_EXERCISE REQUIREMENTS:_ Below are the records. Retype, exactly, the lines from the first through the line with "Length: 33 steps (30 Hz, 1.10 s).", and leave out the pictures.
------
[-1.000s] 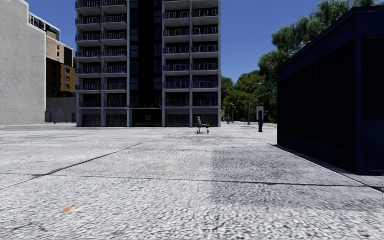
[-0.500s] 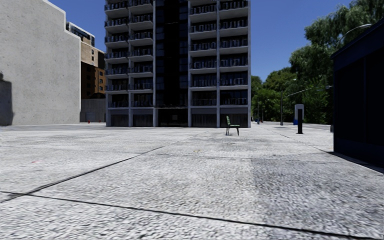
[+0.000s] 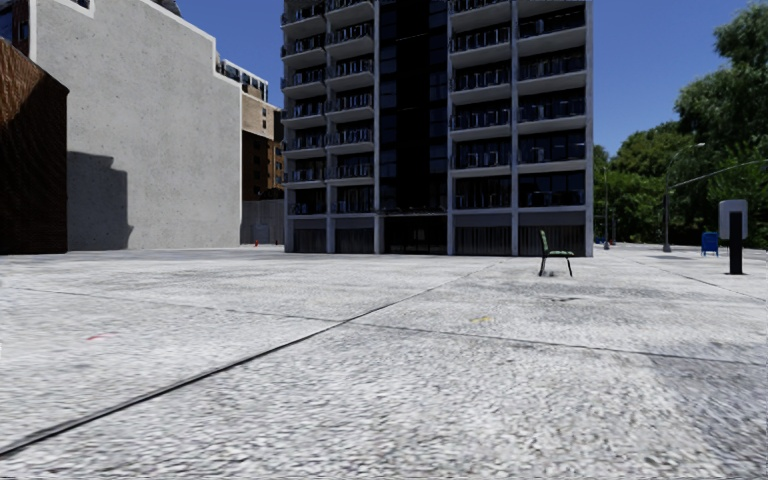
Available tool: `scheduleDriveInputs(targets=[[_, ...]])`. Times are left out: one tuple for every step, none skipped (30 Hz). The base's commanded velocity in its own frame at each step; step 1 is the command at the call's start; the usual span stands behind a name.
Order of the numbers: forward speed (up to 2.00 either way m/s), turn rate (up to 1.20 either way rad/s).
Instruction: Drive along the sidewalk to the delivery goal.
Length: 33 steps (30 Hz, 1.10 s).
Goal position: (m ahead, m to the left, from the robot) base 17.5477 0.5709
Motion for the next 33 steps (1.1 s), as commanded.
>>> scheduleDriveInputs(targets=[[2.00,0.48],[2.00,0.48],[2.00,0.48],[2.00,0.48],[2.00,0.48],[2.00,0.48],[2.00,0.48],[2.00,0.48],[2.00,0.48],[2.00,0.48],[2.00,0.48],[2.00,0.48],[2.00,0.48],[2.00,0.43],[2.00,0.43],[2.00,0.41],[2.00,0.41],[2.00,0.41],[2.00,0.41],[2.00,0.41],[2.00,0.41],[2.00,0.41],[2.00,0.41],[2.00,0.39],[2.00,0.39],[2.00,0.00],[2.00,0.00],[2.00,0.00],[2.00,0.00],[2.00,0.00],[2.00,0.00],[2.00,0.00],[2.00,0.00]])
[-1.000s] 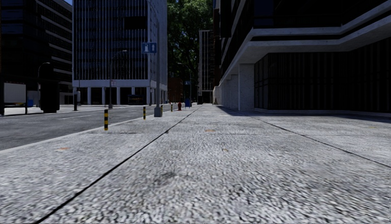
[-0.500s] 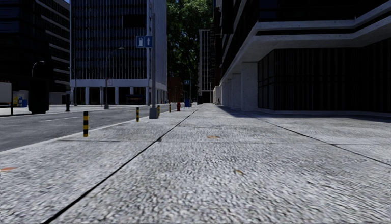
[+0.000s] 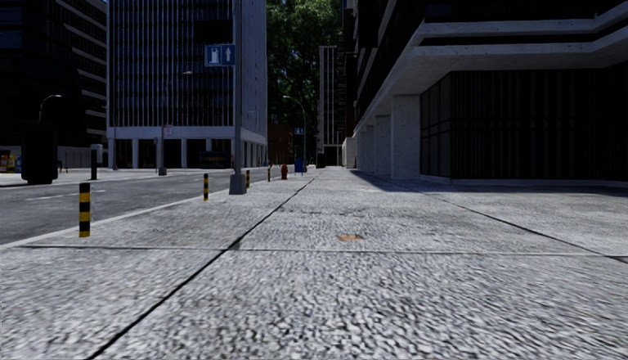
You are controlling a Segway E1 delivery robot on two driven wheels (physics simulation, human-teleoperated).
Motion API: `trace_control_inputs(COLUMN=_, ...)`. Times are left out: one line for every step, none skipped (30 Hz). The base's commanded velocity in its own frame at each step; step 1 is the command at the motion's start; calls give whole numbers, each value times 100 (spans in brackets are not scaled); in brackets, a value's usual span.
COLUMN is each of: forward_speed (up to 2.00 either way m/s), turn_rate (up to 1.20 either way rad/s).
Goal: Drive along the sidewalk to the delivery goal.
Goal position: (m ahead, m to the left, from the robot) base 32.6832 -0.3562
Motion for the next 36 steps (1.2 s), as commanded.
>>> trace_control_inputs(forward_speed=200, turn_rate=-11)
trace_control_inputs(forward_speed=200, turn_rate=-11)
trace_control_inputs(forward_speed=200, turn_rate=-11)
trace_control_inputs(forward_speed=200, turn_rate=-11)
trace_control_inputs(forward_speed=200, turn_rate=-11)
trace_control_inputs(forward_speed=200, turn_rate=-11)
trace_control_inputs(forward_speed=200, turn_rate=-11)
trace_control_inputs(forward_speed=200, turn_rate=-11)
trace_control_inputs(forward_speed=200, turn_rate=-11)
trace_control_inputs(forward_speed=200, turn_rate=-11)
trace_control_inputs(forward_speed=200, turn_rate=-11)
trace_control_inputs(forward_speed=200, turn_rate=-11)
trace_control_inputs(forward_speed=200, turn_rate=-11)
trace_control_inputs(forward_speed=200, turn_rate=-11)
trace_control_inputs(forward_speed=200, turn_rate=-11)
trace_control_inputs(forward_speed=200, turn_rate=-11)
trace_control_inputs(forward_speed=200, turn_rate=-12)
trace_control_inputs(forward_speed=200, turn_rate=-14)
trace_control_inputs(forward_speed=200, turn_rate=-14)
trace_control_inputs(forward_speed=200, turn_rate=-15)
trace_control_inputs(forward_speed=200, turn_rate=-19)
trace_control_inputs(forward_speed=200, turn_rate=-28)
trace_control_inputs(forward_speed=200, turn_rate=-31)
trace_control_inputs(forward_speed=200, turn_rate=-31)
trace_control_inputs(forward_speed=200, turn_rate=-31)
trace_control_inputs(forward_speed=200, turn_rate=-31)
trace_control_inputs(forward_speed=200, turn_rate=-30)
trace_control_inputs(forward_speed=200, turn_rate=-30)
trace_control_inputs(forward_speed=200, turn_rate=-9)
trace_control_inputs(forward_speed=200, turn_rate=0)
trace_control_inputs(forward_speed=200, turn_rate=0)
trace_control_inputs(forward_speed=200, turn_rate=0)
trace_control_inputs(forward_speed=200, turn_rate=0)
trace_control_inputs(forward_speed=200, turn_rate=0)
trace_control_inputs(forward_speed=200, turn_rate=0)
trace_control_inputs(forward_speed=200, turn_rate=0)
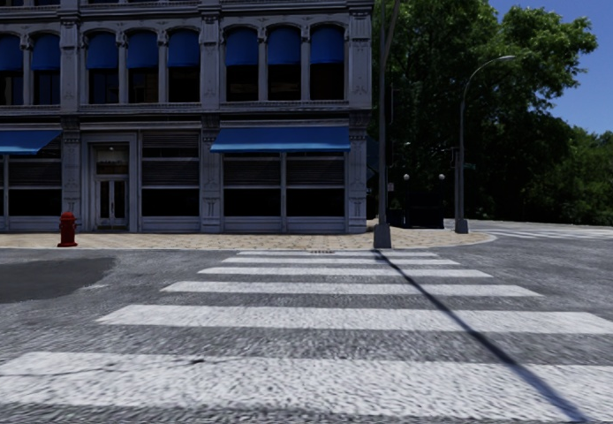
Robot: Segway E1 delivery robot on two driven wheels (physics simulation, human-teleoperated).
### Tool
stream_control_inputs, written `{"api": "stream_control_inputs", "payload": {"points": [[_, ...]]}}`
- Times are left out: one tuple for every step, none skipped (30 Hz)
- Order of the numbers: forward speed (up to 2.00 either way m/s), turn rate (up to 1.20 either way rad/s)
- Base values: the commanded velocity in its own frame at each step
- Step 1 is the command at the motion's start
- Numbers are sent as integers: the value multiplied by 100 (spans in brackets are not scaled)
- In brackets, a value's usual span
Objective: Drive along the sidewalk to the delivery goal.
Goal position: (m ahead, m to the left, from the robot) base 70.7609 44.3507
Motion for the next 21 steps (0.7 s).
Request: {"api": "stream_control_inputs", "payload": {"points": [[200,0],[200,0],[200,0],[200,0],[200,0],[200,0],[200,0],[200,0],[200,0],[200,0],[200,0],[200,0],[200,0],[200,0],[200,0],[200,0],[200,0],[200,0],[200,0],[200,0],[200,0]]}}
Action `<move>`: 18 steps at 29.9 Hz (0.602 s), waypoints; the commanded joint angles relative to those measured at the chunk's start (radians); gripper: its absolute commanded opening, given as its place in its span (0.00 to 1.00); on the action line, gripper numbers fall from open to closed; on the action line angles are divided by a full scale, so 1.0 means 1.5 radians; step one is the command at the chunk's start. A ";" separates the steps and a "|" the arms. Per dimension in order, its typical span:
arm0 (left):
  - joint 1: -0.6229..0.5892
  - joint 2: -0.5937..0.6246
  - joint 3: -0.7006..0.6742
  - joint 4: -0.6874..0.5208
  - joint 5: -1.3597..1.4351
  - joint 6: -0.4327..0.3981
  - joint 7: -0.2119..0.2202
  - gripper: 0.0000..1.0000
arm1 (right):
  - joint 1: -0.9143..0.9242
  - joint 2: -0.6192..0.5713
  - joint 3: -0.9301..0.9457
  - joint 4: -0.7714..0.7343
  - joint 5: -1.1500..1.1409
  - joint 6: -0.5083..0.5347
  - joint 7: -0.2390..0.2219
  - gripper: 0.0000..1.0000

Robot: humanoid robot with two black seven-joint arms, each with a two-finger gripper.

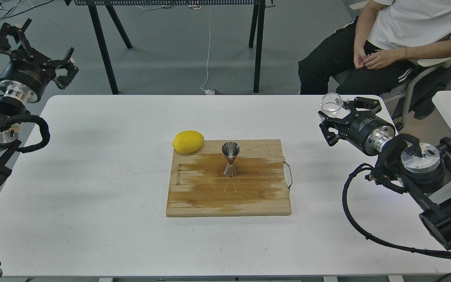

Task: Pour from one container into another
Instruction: 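Lift the glass with the right gripper and move it above the jigger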

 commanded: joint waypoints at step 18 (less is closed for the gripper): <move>0.010 0.006 0.000 0.000 -0.001 0.001 -0.009 1.00 | 0.146 0.111 -0.242 0.007 -0.272 -0.044 0.003 0.39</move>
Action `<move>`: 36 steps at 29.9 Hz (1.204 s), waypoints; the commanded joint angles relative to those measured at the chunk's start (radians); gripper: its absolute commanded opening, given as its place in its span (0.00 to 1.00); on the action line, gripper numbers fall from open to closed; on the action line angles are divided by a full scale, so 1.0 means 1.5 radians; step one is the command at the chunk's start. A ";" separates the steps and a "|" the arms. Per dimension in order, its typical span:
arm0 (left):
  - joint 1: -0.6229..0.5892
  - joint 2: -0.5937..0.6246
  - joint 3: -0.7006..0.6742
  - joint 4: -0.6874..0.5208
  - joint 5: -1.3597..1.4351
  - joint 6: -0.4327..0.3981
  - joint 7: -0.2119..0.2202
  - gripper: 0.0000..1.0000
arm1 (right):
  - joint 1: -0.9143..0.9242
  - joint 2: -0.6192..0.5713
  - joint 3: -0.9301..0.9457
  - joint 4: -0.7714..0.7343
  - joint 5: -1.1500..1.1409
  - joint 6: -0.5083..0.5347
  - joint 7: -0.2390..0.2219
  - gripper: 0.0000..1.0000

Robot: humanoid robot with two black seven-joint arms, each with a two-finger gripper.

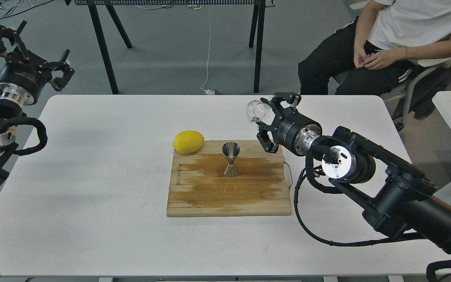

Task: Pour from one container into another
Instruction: 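Lift the glass with the right gripper and move it above the jigger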

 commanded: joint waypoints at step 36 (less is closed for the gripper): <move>0.004 -0.002 0.000 0.001 0.000 -0.001 -0.001 1.00 | 0.044 0.072 -0.153 -0.038 -0.307 -0.055 0.019 0.39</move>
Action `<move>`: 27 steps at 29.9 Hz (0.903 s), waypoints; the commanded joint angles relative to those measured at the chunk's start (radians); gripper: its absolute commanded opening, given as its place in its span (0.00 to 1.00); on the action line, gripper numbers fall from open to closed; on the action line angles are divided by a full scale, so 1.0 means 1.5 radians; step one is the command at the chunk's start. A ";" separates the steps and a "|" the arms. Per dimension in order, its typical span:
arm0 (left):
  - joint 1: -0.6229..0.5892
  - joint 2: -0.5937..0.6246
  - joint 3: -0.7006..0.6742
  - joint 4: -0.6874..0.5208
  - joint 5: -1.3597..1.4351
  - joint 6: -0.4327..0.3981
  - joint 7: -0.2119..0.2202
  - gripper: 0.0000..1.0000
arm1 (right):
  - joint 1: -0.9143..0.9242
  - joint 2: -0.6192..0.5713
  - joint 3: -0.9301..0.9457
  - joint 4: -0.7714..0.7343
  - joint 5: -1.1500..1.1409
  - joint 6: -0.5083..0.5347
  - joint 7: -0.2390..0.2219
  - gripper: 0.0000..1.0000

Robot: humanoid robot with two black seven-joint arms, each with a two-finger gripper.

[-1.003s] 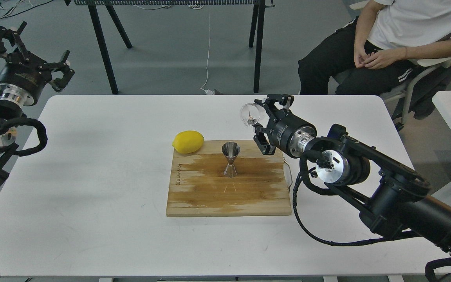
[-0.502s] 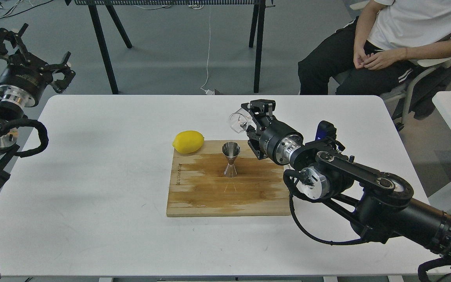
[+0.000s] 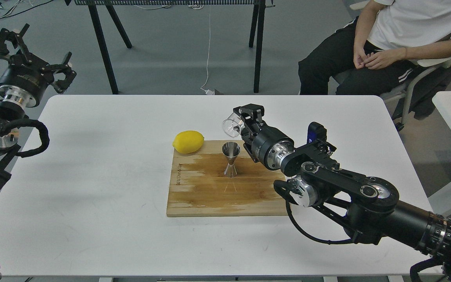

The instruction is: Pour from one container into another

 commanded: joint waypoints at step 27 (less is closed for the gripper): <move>0.000 0.002 0.000 0.000 -0.001 -0.001 0.000 1.00 | 0.005 0.018 -0.042 -0.048 -0.120 -0.013 0.019 0.39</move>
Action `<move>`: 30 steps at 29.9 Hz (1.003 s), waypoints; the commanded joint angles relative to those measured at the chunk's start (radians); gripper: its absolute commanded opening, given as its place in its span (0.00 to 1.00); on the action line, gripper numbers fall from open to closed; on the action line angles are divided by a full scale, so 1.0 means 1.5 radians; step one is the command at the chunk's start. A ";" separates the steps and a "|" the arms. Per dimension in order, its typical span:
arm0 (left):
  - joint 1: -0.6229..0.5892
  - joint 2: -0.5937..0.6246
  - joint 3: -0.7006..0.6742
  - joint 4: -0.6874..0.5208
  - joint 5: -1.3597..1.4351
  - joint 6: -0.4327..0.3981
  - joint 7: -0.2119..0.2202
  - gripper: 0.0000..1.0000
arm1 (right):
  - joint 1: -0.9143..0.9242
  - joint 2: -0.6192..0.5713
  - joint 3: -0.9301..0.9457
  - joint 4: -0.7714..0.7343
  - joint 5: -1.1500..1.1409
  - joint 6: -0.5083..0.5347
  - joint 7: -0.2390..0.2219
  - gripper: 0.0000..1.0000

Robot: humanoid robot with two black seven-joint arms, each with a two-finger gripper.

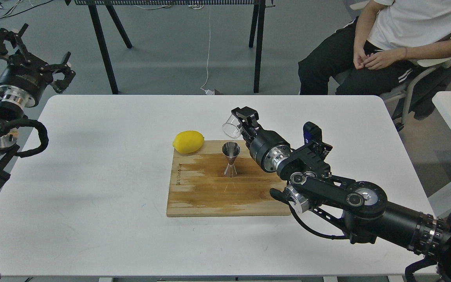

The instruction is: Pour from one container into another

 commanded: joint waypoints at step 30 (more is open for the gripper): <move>0.001 0.002 0.000 0.001 0.000 -0.001 0.000 1.00 | 0.003 0.019 -0.047 -0.031 -0.102 -0.003 0.034 0.39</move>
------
_EXPECTED ANSWER:_
[-1.000s] 
[-0.500s] 
[+0.000s] 
Available tool: `scheduleDriveInputs(targets=[[_, ...]])`. Times are left out: one tuple for every step, none skipped (30 Hz). The base's commanded velocity in its own frame at each step; step 1 is the command at the call's start; the usual span stands behind a name.
Order of the numbers: forward speed (up to 2.00 either way m/s), turn rate (up to 1.20 either way rad/s).
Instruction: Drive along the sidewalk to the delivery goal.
Length: 33 steps (30 Hz, 1.10 s).

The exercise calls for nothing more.